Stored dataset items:
----------

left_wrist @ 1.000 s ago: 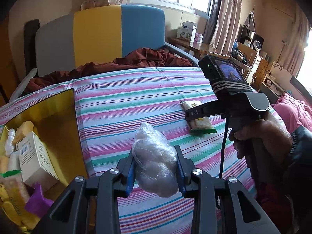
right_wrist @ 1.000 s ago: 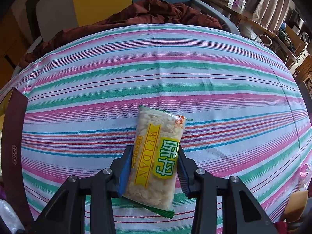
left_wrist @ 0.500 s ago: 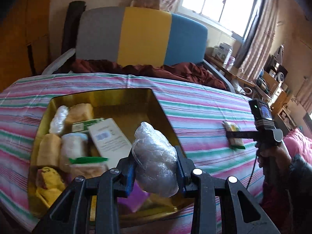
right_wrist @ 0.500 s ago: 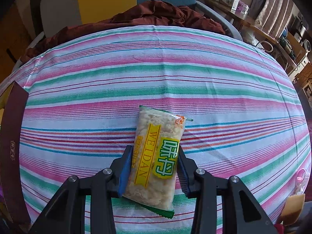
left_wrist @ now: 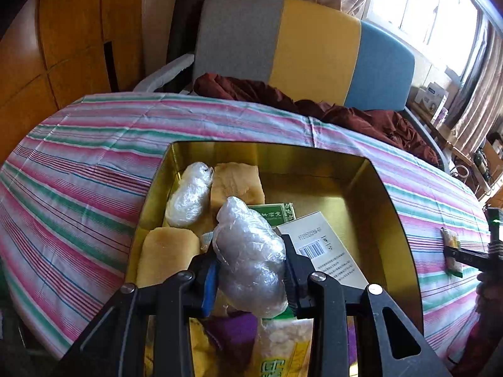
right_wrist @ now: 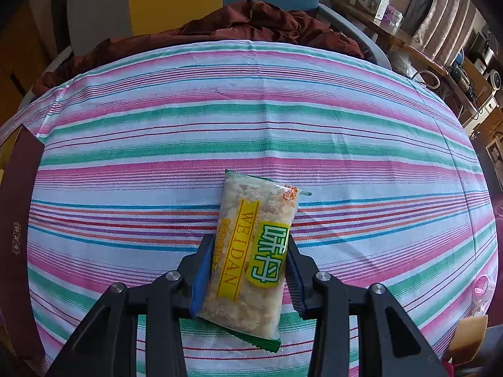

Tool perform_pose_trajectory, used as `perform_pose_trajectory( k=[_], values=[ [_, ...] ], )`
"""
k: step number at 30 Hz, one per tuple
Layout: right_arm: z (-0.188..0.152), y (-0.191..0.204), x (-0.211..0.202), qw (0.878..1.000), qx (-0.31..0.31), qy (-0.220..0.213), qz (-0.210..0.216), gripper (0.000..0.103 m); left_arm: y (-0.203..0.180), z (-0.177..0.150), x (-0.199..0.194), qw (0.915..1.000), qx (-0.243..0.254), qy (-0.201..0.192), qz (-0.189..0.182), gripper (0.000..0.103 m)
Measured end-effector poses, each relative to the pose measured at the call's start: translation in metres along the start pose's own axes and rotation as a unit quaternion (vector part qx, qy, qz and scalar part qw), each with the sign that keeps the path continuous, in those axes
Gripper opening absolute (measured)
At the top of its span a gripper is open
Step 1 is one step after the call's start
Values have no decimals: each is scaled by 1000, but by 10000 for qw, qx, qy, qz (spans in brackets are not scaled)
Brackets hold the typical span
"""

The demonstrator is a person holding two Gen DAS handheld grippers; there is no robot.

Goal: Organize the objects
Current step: 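Carry the plastic bag into the gold tray and open the left gripper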

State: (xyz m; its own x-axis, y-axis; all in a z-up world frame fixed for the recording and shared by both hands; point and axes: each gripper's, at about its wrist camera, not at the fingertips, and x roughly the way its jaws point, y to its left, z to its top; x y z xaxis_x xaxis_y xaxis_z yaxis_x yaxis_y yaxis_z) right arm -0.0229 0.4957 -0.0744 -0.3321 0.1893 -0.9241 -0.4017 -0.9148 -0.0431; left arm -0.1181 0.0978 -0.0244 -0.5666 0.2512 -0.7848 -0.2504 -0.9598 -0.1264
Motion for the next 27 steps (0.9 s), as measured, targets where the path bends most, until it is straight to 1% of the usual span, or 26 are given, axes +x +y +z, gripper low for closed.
perform_pose_trajectory(
  k=[5,7,9,11,14,27],
  values=[
    [0,1,0,10000,-2,-2,-8,42,-8,2,32,9995,114,299,68,35],
    [1,1,2,10000,-13,-5,-14,42,-12,2,39,9992,245,266,189,36],
    [2,0,6,10000,-20,-7,-13,42,-17,1,39,9988,386,197,210,38],
    [2,0,9,10000,-23,-6,-16,42,-18,0,37,9989,385,162,213,39],
    [2,0,8,10000,-21,-5,-20,42,-19,-3,31,9991,374,92,198,49],
    [4,-1,14,10000,-45,-27,-67,42,-12,-14,-11,9986,247,-354,313,52]
  ],
)
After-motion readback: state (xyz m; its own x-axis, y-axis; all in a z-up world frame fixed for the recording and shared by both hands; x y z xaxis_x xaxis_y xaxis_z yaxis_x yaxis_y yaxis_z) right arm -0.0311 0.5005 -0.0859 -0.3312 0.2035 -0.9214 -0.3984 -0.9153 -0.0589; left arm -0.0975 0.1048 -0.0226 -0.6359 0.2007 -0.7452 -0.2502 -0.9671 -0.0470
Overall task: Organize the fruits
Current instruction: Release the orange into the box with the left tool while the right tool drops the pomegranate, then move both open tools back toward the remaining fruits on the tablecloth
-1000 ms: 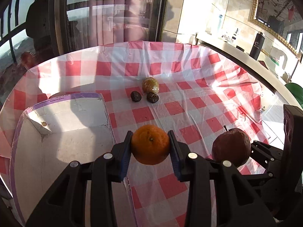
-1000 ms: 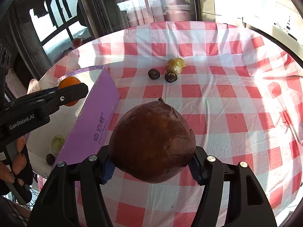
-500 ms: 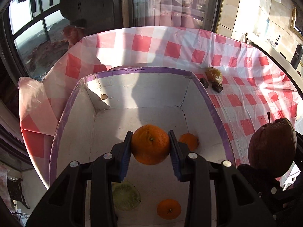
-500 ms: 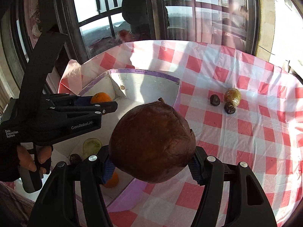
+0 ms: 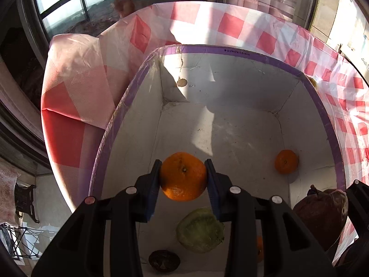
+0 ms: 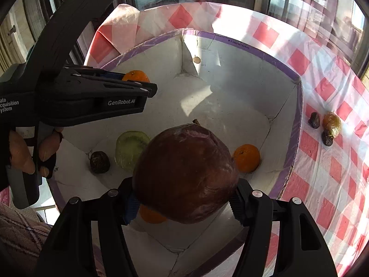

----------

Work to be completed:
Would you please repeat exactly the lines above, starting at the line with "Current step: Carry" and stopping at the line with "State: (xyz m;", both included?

Response area:
Current step: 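Carry the plastic bag into the gold tray and open the left gripper
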
State: (xyz m; its own x-axis, y-axis; all in a z-up world frame fixed for the recording and shared by both hands; point and axes: each gripper's, at about its wrist camera, not at the fingertips, and x roughly the way its jaws point, y to its left, z to its top; x y z xaxis_x xaxis_y xaxis_z yaxis_x yaxis_y yaxis_z) right arm -0.0229 0.4957 -0.0744 -0.3321 0.1893 -0.9241 -0.4017 -0.9148 -0.0431; left arm -0.1181 0.0978 -0.0244 -0.5666 0.2512 -0.7848 -0.2504 -0.9598 -0.1264

Besides the given answer, there is nothing more to add.